YOUR GOAL —
For each line of the data below that holds "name", copy the line.

PROVIDED DATA —
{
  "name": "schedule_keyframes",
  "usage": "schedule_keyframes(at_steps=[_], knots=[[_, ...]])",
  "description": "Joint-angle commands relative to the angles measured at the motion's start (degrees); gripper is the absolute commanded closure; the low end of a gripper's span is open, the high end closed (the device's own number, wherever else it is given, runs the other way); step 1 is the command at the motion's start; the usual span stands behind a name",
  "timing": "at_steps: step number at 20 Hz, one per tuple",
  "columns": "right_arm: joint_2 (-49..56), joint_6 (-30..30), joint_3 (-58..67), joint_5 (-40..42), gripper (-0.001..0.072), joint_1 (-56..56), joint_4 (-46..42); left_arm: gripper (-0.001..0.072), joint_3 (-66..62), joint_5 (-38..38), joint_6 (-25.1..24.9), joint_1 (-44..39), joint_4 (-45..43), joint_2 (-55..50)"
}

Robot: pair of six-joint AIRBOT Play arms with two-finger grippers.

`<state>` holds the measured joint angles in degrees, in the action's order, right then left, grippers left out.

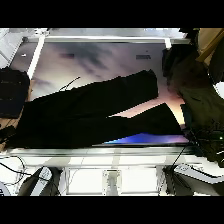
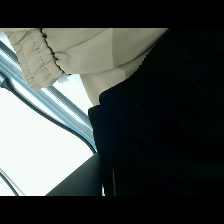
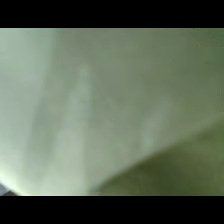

OUTPUT BELOW —
  "name": "schedule_keyframes",
  "description": "Joint-angle commands relative to the angles measured at the motion's start (degrees); gripper is the absolute commanded closure; the low end of a gripper's span is open, the high end closed (the device's own number, wherever else it is given, runs the other way); step 1 is the command at the motion's start; the usual span stands behind a name",

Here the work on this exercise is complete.